Œuvres ouvertes

Avec un dernier virage, la route a attaqué la plaine / Brigitte Célérier

extrait de Paumée

Avec un dernier virage, la route a attaqué la plaine ; devant nos yeux elle s’est élancée, presque droite, entre des vignes, quelques friches, des boqueteaux. Nous avancions, nous étions las, plus las encore de mesurer cette étendue. Après un bosquet, nous avons longé des serres, et puis, au loin, il y a eu, perpendiculaire à la route, une rangée d’arbres qui halaient nos pas, qui montaient lentement, émergeaient, se dessinaient, s’individualisaient avec notre avancée. C’était une longue allée, entre deux ébauches de pauvres prairies. Nous nous sommes arrêtés. Nous nous sommes regardés. Pierre s’est engagé entre les arbres, nous avons suivi. La terre était poussiéreuse, ravinée, et je suivais la base des hauts troncs lisses sur un petit ourlet herbu. Au fond, il y avait une tache jaune pale, une façade qui s’est précisée peu à peu, une bastide de belle ordonnance, aux ouvertures régulières, leur taille déclinant, d’étages en étages, en une musique classique et terrienne. Nous avancions et elle grandissait, toutes fenêtres et porte ouvertes, comme pour nous accueillir, et parfaitement lisse et morte, si ce n’est la danse des ombres projetées par les feuillages légers des derniers arbres.

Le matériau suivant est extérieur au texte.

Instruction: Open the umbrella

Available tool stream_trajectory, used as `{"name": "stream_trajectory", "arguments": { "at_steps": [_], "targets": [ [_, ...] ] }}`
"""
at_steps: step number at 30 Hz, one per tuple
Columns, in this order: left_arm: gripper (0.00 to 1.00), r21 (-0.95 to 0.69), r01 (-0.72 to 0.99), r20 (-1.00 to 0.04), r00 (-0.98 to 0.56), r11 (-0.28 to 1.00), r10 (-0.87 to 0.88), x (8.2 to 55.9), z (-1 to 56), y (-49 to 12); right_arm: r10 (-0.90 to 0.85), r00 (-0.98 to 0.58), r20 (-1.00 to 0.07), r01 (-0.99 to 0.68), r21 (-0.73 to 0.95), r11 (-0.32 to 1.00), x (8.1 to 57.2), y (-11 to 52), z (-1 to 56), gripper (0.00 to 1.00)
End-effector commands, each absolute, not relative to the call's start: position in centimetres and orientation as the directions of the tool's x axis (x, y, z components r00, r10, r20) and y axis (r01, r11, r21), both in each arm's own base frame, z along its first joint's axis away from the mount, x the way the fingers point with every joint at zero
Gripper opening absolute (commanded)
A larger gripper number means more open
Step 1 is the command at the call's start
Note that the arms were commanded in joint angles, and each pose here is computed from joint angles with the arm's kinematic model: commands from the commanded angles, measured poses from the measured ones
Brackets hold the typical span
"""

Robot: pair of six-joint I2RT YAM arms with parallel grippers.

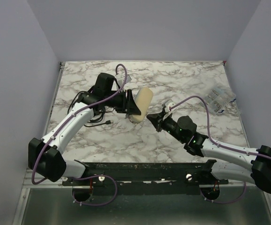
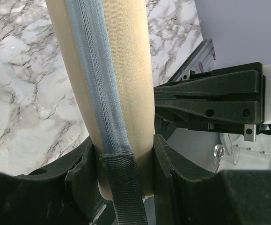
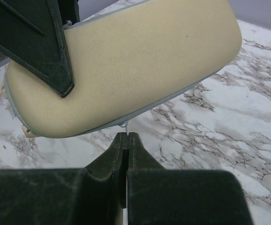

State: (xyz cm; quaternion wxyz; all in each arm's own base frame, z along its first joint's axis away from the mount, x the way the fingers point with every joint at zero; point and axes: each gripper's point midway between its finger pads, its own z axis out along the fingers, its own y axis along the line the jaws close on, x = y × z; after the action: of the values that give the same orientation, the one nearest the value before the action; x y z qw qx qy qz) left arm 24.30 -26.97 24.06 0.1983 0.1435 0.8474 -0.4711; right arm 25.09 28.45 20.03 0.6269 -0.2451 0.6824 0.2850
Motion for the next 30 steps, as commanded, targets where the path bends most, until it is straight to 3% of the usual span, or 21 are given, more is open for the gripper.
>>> {"name": "stream_trajectory", "arguments": {
  "at_steps": [1, 8, 30],
  "targets": [
    [0.00, -0.679, 0.361, -0.493, -0.869, 0.640, -0.033, 25.2, 24.0, -24.9, 0.037, -0.091, -0.995, -0.676, 0.089, 0.732, 25.3, 28.0, 20.0, 0.01],
    [0.00, -0.674, 0.413, -0.590, -0.799, 0.613, -0.111, 25.3, 25.1, -24.3, 0.046, -0.094, -0.995, -0.673, 0.097, 0.733, 25.3, 28.1, 20.3, 0.01],
    [0.00, -0.754, 0.457, -0.517, -0.856, 0.472, 0.003, 20.3, 27.5, -24.6, 0.046, -0.098, -0.994, -0.665, 0.100, 0.740, 25.9, 28.5, 20.1, 0.01]
  ]
}}
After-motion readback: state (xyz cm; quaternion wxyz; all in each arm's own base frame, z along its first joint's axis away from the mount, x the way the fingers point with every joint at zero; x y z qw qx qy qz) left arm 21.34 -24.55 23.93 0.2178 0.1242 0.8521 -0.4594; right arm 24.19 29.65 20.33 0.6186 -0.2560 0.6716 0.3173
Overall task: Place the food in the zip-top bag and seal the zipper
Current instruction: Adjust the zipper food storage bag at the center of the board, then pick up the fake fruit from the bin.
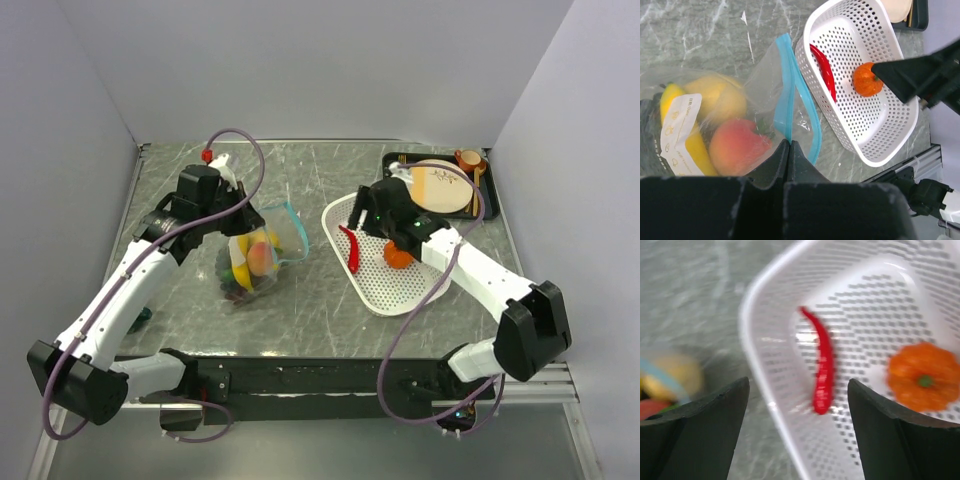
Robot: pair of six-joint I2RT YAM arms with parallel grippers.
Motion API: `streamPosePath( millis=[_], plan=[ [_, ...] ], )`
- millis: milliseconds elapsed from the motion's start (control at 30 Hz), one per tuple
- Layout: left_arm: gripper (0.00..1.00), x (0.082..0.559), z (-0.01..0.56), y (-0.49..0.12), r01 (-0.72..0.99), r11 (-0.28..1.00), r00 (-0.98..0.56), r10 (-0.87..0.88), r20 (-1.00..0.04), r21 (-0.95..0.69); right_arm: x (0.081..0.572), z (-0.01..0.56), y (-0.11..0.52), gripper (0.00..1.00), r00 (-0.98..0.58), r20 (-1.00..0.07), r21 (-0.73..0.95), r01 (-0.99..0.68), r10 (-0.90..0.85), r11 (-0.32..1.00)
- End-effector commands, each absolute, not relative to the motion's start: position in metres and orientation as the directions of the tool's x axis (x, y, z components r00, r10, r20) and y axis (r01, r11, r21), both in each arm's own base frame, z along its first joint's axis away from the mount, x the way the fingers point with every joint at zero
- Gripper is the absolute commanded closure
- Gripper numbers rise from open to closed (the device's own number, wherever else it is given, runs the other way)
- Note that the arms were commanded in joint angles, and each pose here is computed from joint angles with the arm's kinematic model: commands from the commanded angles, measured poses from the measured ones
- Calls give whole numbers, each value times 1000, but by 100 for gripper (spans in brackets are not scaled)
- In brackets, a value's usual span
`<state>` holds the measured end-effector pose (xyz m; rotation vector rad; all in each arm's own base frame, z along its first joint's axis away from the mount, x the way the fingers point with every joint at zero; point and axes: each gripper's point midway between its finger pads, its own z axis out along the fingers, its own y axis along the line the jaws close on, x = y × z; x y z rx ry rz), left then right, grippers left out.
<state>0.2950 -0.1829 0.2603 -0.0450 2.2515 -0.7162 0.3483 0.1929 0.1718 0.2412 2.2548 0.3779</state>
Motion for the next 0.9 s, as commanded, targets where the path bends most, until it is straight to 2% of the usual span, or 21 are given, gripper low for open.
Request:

Nous sommes arrivés sur le terre plein qui la séparait de l’allée, comme pour une ébauche malingre de cérémonie. Nous avons toussé, appelé. La maison est restée muette. Pierre, encore lui, est entré, un peu voûté en signe de respectueuse demande. Il s’est redressé. Nous l’avons suivi. Nous avons attendu, et puis, peu à peu, nous nous sommes répandus, de pièce en pièce, d’étage en étage. Les murs étaient clairs, avec quelques gypseries au rez-de-chaussée, les carrelages sans poussière. Des volumes vides se succédant, sans trace de meuble, sans le moindre objet. Derrière il y avait deux petits bâtiments bas, un tracteur, quelques machines, mais pas d’outil. Dans la cuisine, le robinet de l’évier nous a donné de l’eau. Nous nous sommes assis sur les tomettes de la pièce principale. Nous avons attendu la nuit, la maison nous acceptait avec une indifférence polie, légèrement bienveillante. J’ai voulu le croire en m’endormant.